The reason of using the predicate set P as false interpretations, instead of true ones, for defining the structure-aware spots is in two folds: 1) users are often not able to know the full set of true interpretations of the predicates. The usage of a subset of true interpretations will cause false negatives of matching trees. 2) most local structures of false interpretations come from the false interpretations of popular predicates. A small number of negative popular predicates usually help to reduce the number of matching trees significantly. With structure-aware spots, the matching tree given in Definition 1 need to be modified as a tree connecting structure-aware spots (instead of simple spots) of all the query keywords.
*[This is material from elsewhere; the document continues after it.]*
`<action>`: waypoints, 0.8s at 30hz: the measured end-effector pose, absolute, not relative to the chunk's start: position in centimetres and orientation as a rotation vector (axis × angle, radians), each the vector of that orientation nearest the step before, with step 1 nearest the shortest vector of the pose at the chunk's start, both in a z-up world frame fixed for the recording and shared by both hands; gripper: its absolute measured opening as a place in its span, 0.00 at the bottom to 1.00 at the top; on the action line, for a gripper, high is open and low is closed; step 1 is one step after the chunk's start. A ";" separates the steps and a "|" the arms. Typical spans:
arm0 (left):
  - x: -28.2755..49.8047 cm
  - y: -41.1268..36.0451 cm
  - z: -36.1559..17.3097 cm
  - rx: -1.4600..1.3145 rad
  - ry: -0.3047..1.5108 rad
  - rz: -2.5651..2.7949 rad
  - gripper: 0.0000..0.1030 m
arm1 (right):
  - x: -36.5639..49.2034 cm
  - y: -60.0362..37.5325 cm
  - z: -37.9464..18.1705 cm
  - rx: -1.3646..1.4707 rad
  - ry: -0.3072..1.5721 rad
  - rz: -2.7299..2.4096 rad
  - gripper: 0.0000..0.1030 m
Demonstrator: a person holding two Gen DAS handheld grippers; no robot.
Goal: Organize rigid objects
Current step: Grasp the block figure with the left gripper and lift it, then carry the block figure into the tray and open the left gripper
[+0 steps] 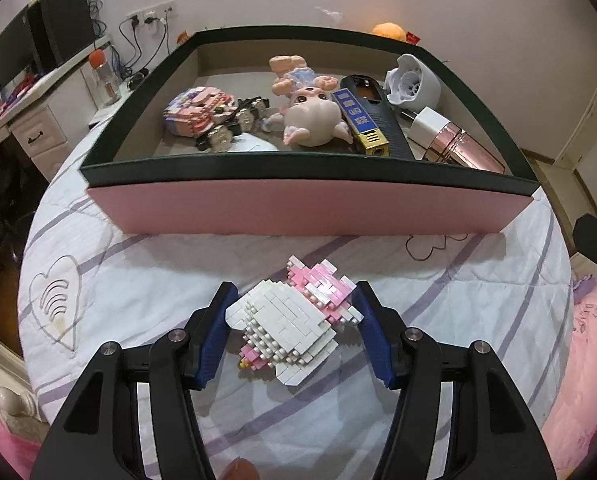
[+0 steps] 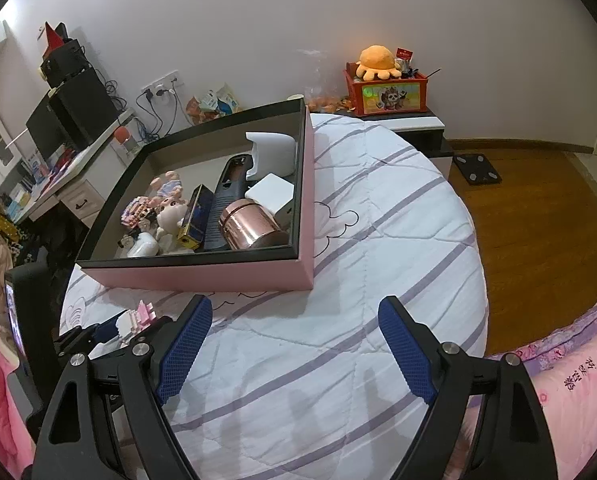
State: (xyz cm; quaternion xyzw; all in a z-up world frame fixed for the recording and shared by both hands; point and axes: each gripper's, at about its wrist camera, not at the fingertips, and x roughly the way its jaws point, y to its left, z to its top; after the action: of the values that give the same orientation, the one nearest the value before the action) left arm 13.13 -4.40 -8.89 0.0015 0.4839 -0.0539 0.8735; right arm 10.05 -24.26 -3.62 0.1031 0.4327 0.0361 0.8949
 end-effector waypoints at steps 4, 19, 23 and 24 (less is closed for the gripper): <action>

Definition 3 (Structure-aware matching tree)

A structure-aware keyword query q is specified as q={P ₁:k ₁,⋯,P _n:k _n}, where k _i is a keyword and P _i is the set of predicates associated with k _i. Given a radius threshold d _{m
a
x}, if we can find an entity node v _T as a root, and a structure-aware spot v _i for each query pair P _i:k _i, such that the distance between v _T and v _i is no more than d _{m
a
x}, then we say that the tree T rooted as v _T, with leaf nodes only consisting of v _i, is a structure-aware matching tree of the query q.

The goal of structure-aware keyword search is to find all the structure-aware matching trees. In structure-aware keyword search, the matching trees can be purified by removing the false association of predicates and keywords, obtained through users’ feedbacks. By pruning the false interpretation of matching trees using structure-aware spots, the number of matching trees to a given a keyword query can be significantly reduced. This is because many false interpretations of spots come from the association of keywords with a small number of popular predicates falsely interpreted.

To retrieve a list of ranked structure-aware matching trees, the relevance score of a matching tree can be evaluated by using some heuristics proposed in keyword search over graphs (He et al. 2007; Li et al. 2008). The problem of structure-aware keyword search can be simply reduced to the problem of keyword search over RDF graphs with a filtering process for the structure-aware spots as an additional operation.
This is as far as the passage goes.